Спас шагнул и сунул руку под седло, теплая ослиная шкура ощутила прикосновение, но не передернулась. Рука погладила шкуру, прошлась по ослиной шее и легла на затылке между ушами.
— Ну давай же, — повторил Спас и понял, что и от этих слов результата не будет.
Гнев разразился внезапно, поднял и сжал в кулак ласкавшую руку. От тяжелого удара голова Марко загудела, как колокол. Но он не сдвинулся с места. На другом берегу в знойном мареве трепетали ракиты. В кукурузнике, посвистывая, хозяйничали шустрые дрозды. Спас перегнулся через парапет — внизу, в зеленой воде, разметавшись, спали водоросли. Стайка мелких рыбешек стремительно юркнула в глубину возле берега. Там, в тени, дремали бородатые корневища. На тонком прибрежном песочке рядом с бесчисленными следами копыт лежали испеченные солнцем коровьи лепешки. Пахло прогретой тиной.
— Ну что ж, — сказал Спас, глядя в круглые глаза длинноухого, полные беспредельного равнодушия. — Мне не тягаться с тобой, казанлыкским упрямцем, стой себе на солнцепеке с мешками на спине, а я пойду выкупаюсь.
Спас разделся в тенечке и вошел в реку. Обнимая воду широко разведенными руками, он направился под мост, к омуту. Его белое мускулистое тело опустилось в глубину, он попытался достать ногами дно, но не смог — как бы речка ни пересыхала, в этом месте никогда нельзя было достать дна. Он нырнул, сделав несколько гребков, переплыл омут и, выйдя на мелкое место, улегся в воду на камни.
Перед ним на высоком берегу торчала старая черпалка — длинный шест с веревкой; к нему когда-то привязывали ведро, черпали воду из речки и поливали бахчу. Сейчас не было ни веревки, ни ведра, остался только почерневший от времени шест.

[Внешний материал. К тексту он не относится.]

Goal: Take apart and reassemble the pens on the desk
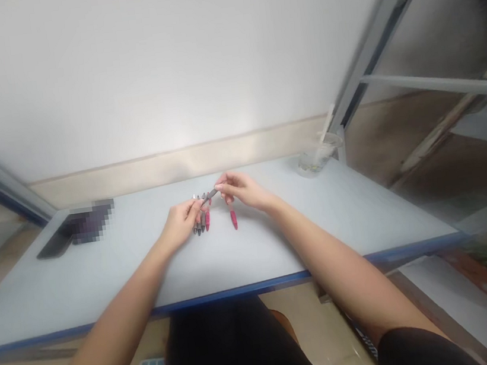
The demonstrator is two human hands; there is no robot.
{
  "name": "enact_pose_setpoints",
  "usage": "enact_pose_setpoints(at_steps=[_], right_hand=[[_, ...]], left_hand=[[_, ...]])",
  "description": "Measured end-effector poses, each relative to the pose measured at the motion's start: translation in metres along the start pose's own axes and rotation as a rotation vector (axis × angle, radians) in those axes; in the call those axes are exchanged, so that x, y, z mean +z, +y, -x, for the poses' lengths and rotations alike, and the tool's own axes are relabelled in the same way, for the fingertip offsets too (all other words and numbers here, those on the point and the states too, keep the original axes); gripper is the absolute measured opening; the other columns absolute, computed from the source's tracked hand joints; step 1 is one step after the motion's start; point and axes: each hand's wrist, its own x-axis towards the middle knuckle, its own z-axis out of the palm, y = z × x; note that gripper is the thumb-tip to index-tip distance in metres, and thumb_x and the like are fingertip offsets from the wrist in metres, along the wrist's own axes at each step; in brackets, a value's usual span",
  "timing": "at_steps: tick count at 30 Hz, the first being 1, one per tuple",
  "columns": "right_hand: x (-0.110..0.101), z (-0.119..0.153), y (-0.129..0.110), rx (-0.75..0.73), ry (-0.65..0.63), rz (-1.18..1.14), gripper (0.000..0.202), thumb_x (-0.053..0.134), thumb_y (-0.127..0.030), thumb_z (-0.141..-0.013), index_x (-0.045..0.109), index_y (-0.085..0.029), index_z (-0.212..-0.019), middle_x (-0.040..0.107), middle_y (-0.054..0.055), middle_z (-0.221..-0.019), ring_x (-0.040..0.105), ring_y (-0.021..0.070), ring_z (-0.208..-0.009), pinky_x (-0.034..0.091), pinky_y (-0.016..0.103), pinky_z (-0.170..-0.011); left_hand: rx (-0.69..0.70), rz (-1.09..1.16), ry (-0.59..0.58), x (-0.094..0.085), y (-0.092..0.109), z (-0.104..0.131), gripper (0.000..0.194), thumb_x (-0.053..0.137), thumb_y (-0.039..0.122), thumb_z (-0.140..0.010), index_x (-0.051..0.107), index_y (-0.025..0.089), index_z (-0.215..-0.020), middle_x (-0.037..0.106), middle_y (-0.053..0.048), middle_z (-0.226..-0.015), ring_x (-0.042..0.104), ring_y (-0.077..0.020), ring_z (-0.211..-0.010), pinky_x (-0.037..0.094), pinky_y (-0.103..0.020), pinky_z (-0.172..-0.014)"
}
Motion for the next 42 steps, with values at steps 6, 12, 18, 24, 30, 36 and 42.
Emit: enact_pose_setpoints(at_steps=[6, 12, 18, 24, 30, 36, 42], right_hand=[[0.005, 0.003, -0.004, 0.038, -0.006, 0.158, 0.054, 0.064, -0.067, -0.096, 0.046, -0.022, -0.072, 0.039, -0.007, -0.058, 0.039, 0.0102, -0.054, 0.037, 0.024, -0.053], [0.008, 0.005, -0.008, 0.191, -0.078, 0.113, 0.063, 0.053, -0.062, -0.104, 0.033, -0.025, -0.057, 0.029, -0.007, -0.044, 0.031, 0.0082, -0.041, 0.030, 0.025, -0.047], [0.004, 0.005, -0.011, 0.223, -0.049, 0.275, 0.059, 0.055, -0.061, -0.103, 0.058, -0.018, -0.063, 0.057, 0.002, -0.051, 0.054, 0.0138, -0.048, 0.046, 0.028, -0.059], [0.006, 0.003, -0.004, 0.060, -0.019, 0.199, 0.022, 0.074, -0.038, -0.089, 0.069, -0.017, -0.094, 0.075, 0.005, -0.091, 0.060, 0.0149, -0.071, 0.048, 0.028, -0.068], [0.006, 0.004, -0.001, 0.163, -0.059, 0.292, 0.040, 0.065, -0.054, -0.097, 0.067, -0.017, -0.082, 0.067, 0.002, -0.070, 0.058, 0.0158, -0.064, 0.047, 0.030, -0.069], [-0.003, 0.001, -0.007, 0.129, -0.063, 0.362, 0.028, 0.062, -0.040, -0.100, 0.069, -0.016, -0.087, 0.071, 0.005, -0.075, 0.061, 0.0171, -0.070, 0.048, 0.030, -0.072], [-0.012, 0.001, -0.012, 0.112, -0.038, 0.283, 0.029, 0.081, -0.023, -0.084, 0.067, -0.017, -0.109, 0.077, 0.003, -0.091, 0.067, 0.0159, -0.075, 0.049, 0.027, -0.071]], left_hand=[[0.023, -0.153, 0.111, 0.000, -0.003, -0.002, 0.044, 0.046, 0.052, -0.103, 0.068, 0.021, -0.082, 0.059, 0.001, -0.062, 0.052, -0.0162, -0.057, 0.042, -0.030, -0.063], [0.047, -0.185, 0.136, -0.004, -0.006, -0.002, 0.038, 0.048, 0.051, -0.102, 0.067, 0.021, -0.087, 0.058, 0.001, -0.066, 0.050, -0.0165, -0.060, 0.040, -0.030, -0.063], [0.141, -0.195, 0.135, -0.005, -0.009, -0.003, 0.027, 0.055, 0.044, -0.102, 0.068, 0.021, -0.100, 0.071, -0.004, -0.091, 0.062, -0.0189, -0.078, 0.049, -0.031, -0.076], [0.240, -0.320, 0.051, -0.007, -0.015, -0.004, 0.033, 0.052, 0.039, -0.106, 0.077, 0.020, -0.116, 0.067, -0.006, -0.097, 0.066, -0.0207, -0.085, 0.054, -0.034, -0.085], [0.250, -0.433, 0.024, -0.007, -0.022, -0.004, 0.035, 0.050, 0.041, -0.109, 0.079, 0.023, -0.119, 0.076, -0.008, -0.108, 0.071, -0.0251, -0.095, 0.055, -0.038, -0.092], [0.287, -0.571, 0.000, -0.005, -0.021, -0.008, 0.037, 0.048, 0.043, -0.111, 0.078, 0.025, -0.124, 0.079, -0.009, -0.110, 0.073, -0.0260, -0.098, 0.056, -0.038, -0.092], [0.324, -0.615, -0.005, -0.005, -0.016, -0.015, 0.042, 0.042, 0.041, -0.112, 0.077, 0.020, -0.124, 0.079, -0.012, -0.112, 0.073, -0.0279, -0.103, 0.057, -0.039, -0.093]])
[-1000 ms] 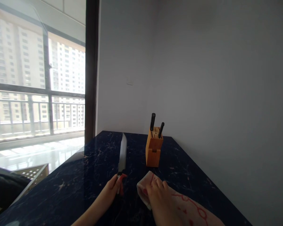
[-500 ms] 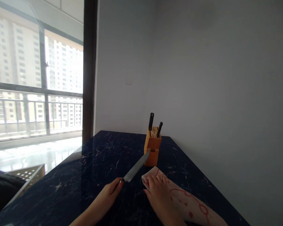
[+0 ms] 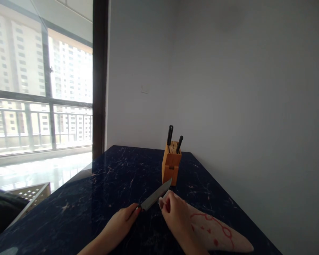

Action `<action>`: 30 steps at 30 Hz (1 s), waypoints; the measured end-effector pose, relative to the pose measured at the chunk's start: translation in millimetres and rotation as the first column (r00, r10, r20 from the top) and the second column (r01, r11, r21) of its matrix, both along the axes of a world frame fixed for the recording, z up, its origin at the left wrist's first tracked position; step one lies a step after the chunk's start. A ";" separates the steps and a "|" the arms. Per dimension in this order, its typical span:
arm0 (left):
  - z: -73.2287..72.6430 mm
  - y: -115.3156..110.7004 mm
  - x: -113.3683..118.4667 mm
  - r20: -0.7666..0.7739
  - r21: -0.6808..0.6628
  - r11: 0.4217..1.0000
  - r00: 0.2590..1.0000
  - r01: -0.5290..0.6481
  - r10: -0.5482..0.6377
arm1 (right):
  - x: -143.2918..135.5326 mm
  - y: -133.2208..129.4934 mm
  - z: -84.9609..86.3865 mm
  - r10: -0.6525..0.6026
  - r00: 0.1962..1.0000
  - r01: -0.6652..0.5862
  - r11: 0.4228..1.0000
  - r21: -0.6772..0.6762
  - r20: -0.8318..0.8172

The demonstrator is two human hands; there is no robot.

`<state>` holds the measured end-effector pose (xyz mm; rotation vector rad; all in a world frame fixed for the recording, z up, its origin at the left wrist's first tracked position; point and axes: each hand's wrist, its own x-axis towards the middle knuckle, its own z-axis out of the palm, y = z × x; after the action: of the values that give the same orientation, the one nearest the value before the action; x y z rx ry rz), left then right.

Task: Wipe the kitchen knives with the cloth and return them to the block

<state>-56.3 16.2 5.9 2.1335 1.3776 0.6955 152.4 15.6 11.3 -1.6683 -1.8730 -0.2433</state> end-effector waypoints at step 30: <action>-3.4 -6.6 8.1 -0.166 0.111 0.994 0.985 -0.020 0.038 | -29.0 -13.7 -4.7 0.359 0.933 -0.359 0.933 -0.019 -0.006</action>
<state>-48.2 9.6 2.5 2.3073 1.4915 0.6272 123.4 2.0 6.6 -1.3019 -2.1410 -0.0702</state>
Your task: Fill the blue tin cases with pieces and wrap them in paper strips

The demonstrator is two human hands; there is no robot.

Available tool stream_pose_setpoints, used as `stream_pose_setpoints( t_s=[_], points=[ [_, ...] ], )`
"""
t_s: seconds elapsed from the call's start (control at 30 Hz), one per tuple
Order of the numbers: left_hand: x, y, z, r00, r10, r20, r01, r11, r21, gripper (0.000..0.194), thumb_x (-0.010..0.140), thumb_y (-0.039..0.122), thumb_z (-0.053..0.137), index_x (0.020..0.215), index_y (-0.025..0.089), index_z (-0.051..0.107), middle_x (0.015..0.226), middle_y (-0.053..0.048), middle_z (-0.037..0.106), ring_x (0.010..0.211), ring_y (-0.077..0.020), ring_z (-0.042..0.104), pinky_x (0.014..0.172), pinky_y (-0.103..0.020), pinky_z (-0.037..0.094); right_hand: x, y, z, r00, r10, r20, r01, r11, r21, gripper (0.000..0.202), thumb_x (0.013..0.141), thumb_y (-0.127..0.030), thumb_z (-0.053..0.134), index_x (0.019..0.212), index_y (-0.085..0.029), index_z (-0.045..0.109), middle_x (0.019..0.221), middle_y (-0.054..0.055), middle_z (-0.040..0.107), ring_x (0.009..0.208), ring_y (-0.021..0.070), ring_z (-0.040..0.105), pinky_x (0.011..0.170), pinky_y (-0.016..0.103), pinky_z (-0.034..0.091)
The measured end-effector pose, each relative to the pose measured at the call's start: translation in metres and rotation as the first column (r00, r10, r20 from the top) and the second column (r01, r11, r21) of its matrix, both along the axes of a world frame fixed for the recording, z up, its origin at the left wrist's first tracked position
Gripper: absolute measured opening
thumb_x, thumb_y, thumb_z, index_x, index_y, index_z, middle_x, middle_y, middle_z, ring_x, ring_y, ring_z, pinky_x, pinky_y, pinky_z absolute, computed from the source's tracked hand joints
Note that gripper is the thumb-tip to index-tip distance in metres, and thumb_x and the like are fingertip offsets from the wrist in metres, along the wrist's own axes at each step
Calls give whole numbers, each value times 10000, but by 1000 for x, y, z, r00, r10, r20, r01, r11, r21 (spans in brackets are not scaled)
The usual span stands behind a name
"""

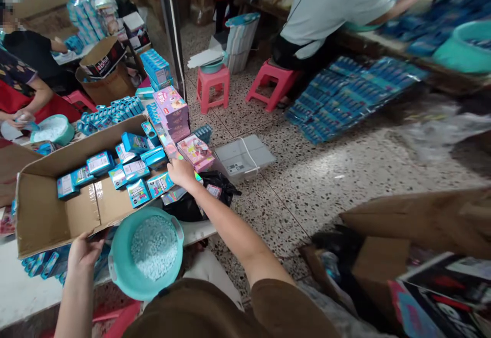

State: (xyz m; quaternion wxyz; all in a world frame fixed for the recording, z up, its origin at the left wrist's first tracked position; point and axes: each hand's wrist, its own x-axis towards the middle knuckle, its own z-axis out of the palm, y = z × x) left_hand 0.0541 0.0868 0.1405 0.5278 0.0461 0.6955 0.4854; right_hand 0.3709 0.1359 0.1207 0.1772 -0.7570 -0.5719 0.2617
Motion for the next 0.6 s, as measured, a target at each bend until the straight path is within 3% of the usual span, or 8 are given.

— Привет, старая черпалка! Все стоишь, а бахчу деда Стефана кооперативный кукурузник слопал, — сказал Спас.
— Никто ее не слопал, — отозвался сверху чей-то голос.
На берегу, среди выгоревшей, поникшей травы что-то зашевелилось. Потом показались седая борода и седой чуб деда Стефана.
— Никто ее не слопал, — повторил он.
— Что ты здесь делаешь? — спросил Спас и снова улегся животом на теплые гладкие камни — вода, набегая, ласкала ему лопатки.
— Лежу, — ответил дед Стефан. — Лежу и смотрю, докуда поле дошло, глазами его меряю.
— Зачем это тебе?
— Да так, меряю, — настойчиво повторил дед. — Чтобы знать.